14. In Paragraph 11, The end point of the above monitoring window is, A method for setting the above unit processing time information according to the above counting information and applying the above maximum time information.
15. In an ambient IoT terminal performing a random access procedure, A transmitter that transmits Message 1 to the reader device through transmission resource information selected from one or more resource information; A receiver that receives a message 2 corresponding to the above message 1 from the reader device; and An ambient IoT terminal comprising a control unit that monitors message 2, which is retransmitted in a monitoring window configured based on monitoring window configuration information, after transmitting message 3 through a resource scheduled by message 2.

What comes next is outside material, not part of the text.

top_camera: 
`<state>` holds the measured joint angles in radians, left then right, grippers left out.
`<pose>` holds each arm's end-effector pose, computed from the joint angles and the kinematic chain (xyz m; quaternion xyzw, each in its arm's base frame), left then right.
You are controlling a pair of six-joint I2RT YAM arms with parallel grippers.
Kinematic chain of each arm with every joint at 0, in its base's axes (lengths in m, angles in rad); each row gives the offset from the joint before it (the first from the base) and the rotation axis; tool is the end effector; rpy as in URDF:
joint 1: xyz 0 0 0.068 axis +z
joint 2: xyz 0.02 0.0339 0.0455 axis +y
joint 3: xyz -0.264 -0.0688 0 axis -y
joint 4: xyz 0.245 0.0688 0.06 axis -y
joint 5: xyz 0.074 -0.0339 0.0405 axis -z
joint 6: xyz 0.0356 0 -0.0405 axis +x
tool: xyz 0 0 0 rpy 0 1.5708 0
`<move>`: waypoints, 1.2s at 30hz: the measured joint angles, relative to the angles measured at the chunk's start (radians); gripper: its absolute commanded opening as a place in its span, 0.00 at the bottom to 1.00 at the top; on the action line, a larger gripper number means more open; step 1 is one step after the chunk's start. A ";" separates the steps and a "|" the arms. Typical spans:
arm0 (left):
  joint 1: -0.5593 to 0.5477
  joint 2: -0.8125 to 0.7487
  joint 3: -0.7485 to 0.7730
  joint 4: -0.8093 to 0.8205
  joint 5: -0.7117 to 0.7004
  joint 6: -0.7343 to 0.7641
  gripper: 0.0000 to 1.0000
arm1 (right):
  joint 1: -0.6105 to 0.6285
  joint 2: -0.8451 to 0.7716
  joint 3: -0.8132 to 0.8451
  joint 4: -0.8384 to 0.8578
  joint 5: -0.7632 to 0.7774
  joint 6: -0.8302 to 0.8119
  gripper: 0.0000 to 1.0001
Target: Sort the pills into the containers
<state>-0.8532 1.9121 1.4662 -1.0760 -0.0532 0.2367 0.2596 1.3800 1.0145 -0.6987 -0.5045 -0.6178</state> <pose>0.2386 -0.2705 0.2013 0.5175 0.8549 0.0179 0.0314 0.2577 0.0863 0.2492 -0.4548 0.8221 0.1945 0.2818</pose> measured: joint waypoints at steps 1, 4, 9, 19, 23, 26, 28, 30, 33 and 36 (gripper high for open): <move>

16. In Paragraph 15, The above monitoring window setting information is, An ambient IoT terminal comprising at least one of offset information for synchronizing the starting point of the monitoring window, minimum time information for setting the monitoring window, maximum time information for setting the monitoring window, unit time information for transmitting message 2, and counting information.
17. In Paragraph 16, The above counting information is, An ambient IoT terminal comprising any one of the total number information of message 2 transmitted by the reader device in a monitoring section for receiving the above message 2, the total number information of message 3 transmitted to the reader device, the number information of one or more resource information, and instruction information set by the reader device.
18. In Paragraph 16, The starting point of the above monitoring window is, An ambient IoT terminal configured by applying the minimum time information at a time configured in response to the transmission of the above message 3 or the reception of the above message 2.
19. In Paragraph 16, The end point of the above monitoring window is, An ambient IoT terminal configured by applying the counting information to the unit processing time information.
20. In Paragraph 19, The end point of the above monitoring window is, An ambient IoT terminal configured by extending the unit processing time information according to the counting information and applying the maximum time information.